GENERAL GEORGE BAIRD HODGE was born in Fleming County, April 8, 1828 and was educated at Maysville and in the Navy School at Annapolis, Maryland.  He was midshipman in the United States navy in 1845; served as midshipman through the Mexican war; resigned in April 1850; in 1853 at the age of twenty-five, he was the Whig candidate for Congress; made a brilliant but unsuccessful campaign; then began the practice of law in Newport; was a member of the Kentucky house of representatives from 1859 to 1861 and was chairman of the committee on federal relations, when the celebrated resolution declaring the neutrality of Kentucky was passed, May 16, 1861; was candidate in 1860 for elector at large on the Breckinridge and Lane ticket; entered the Confederate army as a private soldier, September 23, 1861; was a member of the provisional government of Kentucky in 1861; member from Kentucky of the Confederate provisional congress 1862; and when not attending the sessions of congress continued to serve in the army;  was made captain and assistant adjutant general of Gen Breckinridge's division 1862; promoted to major for distinguished gallantry at the battle of Shiloh, April 1862; was made colonel 1864 and brigadier general of cavalry the same year and was in command of the military district of Mississippi and Louisiana at the close of the war 1865.

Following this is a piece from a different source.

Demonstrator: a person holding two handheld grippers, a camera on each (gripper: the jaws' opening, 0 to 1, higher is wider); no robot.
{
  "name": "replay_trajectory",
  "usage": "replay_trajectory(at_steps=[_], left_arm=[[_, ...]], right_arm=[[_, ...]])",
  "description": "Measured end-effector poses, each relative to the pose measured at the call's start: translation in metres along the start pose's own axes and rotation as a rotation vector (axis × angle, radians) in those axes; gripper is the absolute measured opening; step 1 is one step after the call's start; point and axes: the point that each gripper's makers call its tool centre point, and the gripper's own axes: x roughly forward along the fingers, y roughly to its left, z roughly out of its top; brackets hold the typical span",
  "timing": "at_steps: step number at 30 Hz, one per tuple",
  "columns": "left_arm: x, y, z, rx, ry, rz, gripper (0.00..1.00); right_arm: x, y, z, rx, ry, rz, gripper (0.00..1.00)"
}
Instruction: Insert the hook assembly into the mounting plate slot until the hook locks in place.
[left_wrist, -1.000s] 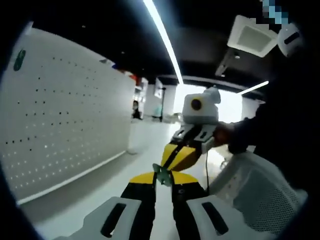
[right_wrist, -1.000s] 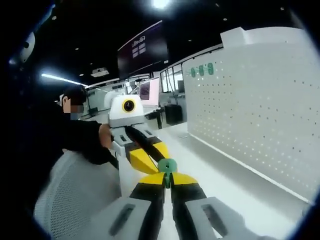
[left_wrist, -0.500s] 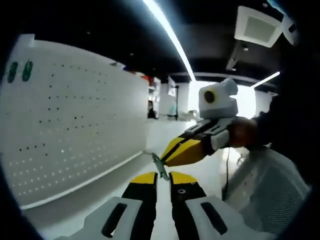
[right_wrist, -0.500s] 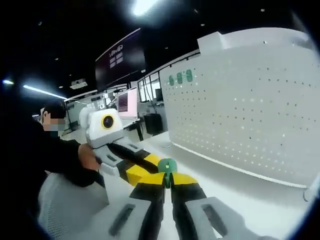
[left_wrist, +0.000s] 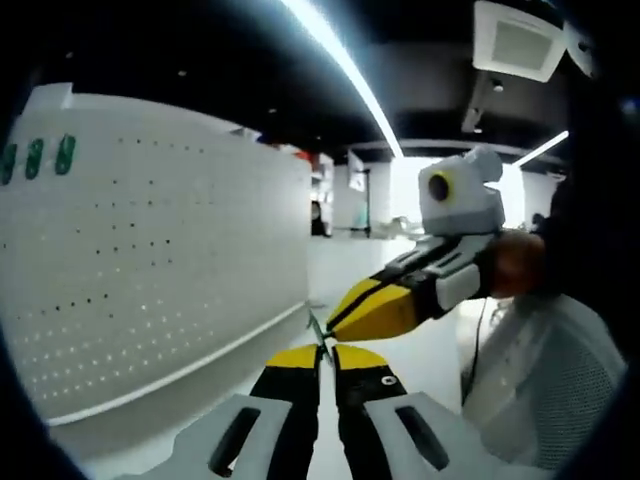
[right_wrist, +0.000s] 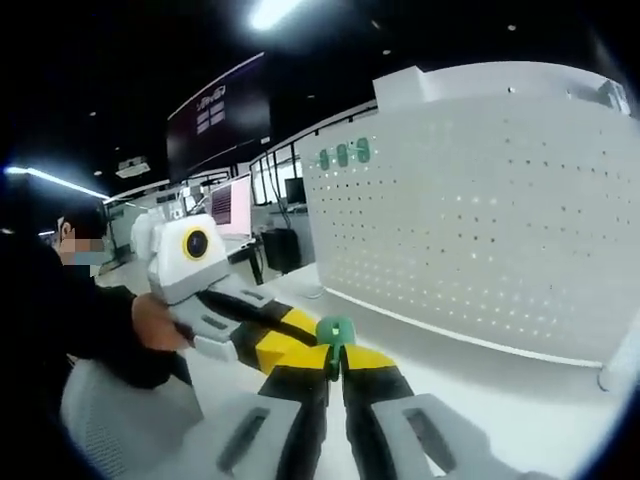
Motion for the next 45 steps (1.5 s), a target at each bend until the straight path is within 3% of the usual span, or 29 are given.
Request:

Gen Hodge resumed the practice of law in Newport in 1866; was candidate for presidential elector at large on the Greeley and Brown ticket in 1872 and received the highest vote cast and was president of the electoral college which met in Frankfort, December 4, 1872.  He was an able lawyer, a shrewd politician, a beautiful and forceful writer, a ready, eloquent speaker and was prominently mentioned as a candidate for governor in 1874, but at that time he removed to Longwood, Orange County, Florida and made that his home until the time of his death in 1892.